Your assignment | Please set down all of the data below verbatim.

(Source data)
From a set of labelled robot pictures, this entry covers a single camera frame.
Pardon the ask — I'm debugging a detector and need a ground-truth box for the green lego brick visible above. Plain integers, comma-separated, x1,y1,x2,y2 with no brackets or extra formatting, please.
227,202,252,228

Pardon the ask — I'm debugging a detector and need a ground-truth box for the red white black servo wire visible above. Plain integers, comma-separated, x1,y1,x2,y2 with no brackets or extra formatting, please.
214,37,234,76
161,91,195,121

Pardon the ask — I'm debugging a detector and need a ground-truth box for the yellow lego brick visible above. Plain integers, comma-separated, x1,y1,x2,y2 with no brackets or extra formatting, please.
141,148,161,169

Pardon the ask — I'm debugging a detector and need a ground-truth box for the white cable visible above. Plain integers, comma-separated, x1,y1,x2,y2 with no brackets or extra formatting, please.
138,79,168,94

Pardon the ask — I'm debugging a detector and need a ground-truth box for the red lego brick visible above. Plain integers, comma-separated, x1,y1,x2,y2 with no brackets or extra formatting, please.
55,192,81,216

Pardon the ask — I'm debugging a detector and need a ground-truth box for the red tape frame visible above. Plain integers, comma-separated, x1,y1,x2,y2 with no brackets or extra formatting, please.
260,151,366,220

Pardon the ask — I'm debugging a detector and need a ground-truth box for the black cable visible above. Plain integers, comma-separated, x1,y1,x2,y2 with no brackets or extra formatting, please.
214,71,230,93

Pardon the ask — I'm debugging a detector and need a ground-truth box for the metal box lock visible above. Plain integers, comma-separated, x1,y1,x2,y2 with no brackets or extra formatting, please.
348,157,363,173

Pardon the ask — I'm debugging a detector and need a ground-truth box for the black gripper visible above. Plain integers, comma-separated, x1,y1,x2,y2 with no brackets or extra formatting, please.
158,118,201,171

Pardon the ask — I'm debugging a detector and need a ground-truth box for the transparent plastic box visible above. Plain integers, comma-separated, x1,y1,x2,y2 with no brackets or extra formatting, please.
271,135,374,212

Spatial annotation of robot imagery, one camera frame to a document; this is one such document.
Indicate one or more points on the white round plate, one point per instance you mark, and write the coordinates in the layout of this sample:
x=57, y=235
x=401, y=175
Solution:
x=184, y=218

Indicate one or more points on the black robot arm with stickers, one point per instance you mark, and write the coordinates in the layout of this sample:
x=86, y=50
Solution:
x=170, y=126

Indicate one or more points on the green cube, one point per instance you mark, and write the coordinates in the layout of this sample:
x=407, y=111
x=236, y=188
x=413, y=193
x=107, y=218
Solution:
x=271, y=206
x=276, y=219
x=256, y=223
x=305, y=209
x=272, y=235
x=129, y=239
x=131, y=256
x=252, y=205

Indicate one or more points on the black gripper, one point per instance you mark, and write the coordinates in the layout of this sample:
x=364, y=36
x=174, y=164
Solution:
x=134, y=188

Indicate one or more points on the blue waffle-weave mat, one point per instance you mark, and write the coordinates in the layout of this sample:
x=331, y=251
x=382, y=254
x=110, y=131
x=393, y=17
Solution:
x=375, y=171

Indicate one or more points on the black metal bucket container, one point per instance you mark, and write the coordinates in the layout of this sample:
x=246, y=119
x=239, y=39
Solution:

Response |
From a set of labelled robot pictures, this entry covers a single camera frame.
Pardon the ask — I'm debugging a detector and need a ground-truth box for the green lego brick visible above. Plain integers, comma-separated, x1,y1,x2,y2 with no brackets or extra formatting, please.
227,202,252,228

Pardon the ask — I'm debugging a detector and need a ground-truth box for the red white black servo wire visible above. Plain integers, comma-separated, x1,y1,x2,y2 with no brackets or extra formatting, please.
214,37,234,76
161,91,195,121

Pardon the ask — I'm debugging a detector and need a ground-truth box for the yellow lego brick visible above. Plain integers, comma-separated, x1,y1,x2,y2 with no brackets or extra formatting, please.
141,148,161,169

Pardon the ask — I'm debugging a detector and need a ground-truth box for the white cable visible above. Plain integers, comma-separated, x1,y1,x2,y2 with no brackets or extra formatting, please.
138,79,168,94

Pardon the ask — I'm debugging a detector and need a ground-truth box for the red lego brick visible above. Plain integers, comma-separated, x1,y1,x2,y2 with no brackets or extra formatting, please.
55,192,81,216

Pardon the ask — I'm debugging a detector and need a ground-truth box for the red tape frame visible above. Plain integers, comma-separated, x1,y1,x2,y2 with no brackets or extra formatting, please.
260,151,366,220

Pardon the ask — I'm debugging a detector and need a ground-truth box for the black cable visible above. Plain integers, comma-separated, x1,y1,x2,y2 with no brackets or extra formatting, please.
214,71,230,93

Pardon the ask — I'm debugging a detector and need a ground-truth box for the metal box lock visible above. Plain integers, comma-separated, x1,y1,x2,y2 with no brackets or extra formatting, please.
348,157,363,173

Pardon the ask — I'm debugging a detector and need a ground-truth box for the black gripper visible above. Plain integers, comma-separated, x1,y1,x2,y2 with no brackets or extra formatting, please.
158,118,201,171

Pardon the ask — I'm debugging a detector and need a ground-truth box for the transparent plastic box visible above. Plain integers, comma-separated, x1,y1,x2,y2 with no brackets or extra formatting, please.
271,135,374,212

Spatial annotation of robot imagery, one camera frame to a document; this is one such document.
Indicate one or more points on the white round plate, one point per instance you mark, and write the coordinates in the layout of this sample:
x=57, y=235
x=401, y=175
Solution:
x=184, y=218

Indicate one or more points on the black robot arm with stickers, one point per instance you mark, and write the coordinates in the layout of this sample:
x=86, y=50
Solution:
x=170, y=126

Indicate one or more points on the green cube, one point per instance you mark, and write the coordinates in the layout of this sample:
x=407, y=111
x=236, y=188
x=413, y=193
x=107, y=218
Solution:
x=271, y=206
x=276, y=219
x=256, y=223
x=305, y=209
x=272, y=235
x=129, y=239
x=131, y=256
x=252, y=205

Indicate one or more points on the black gripper, one point per instance you mark, and write the coordinates in the layout of this sample:
x=364, y=36
x=174, y=164
Solution:
x=134, y=188

Indicate one or more points on the blue waffle-weave mat, one point per instance you mark, and write the coordinates in the layout of this sample:
x=331, y=251
x=382, y=254
x=110, y=131
x=393, y=17
Solution:
x=375, y=171

Indicate one or more points on the black metal bucket container, one point per instance you mark, and write the coordinates in the layout of this sample:
x=246, y=119
x=239, y=39
Solution:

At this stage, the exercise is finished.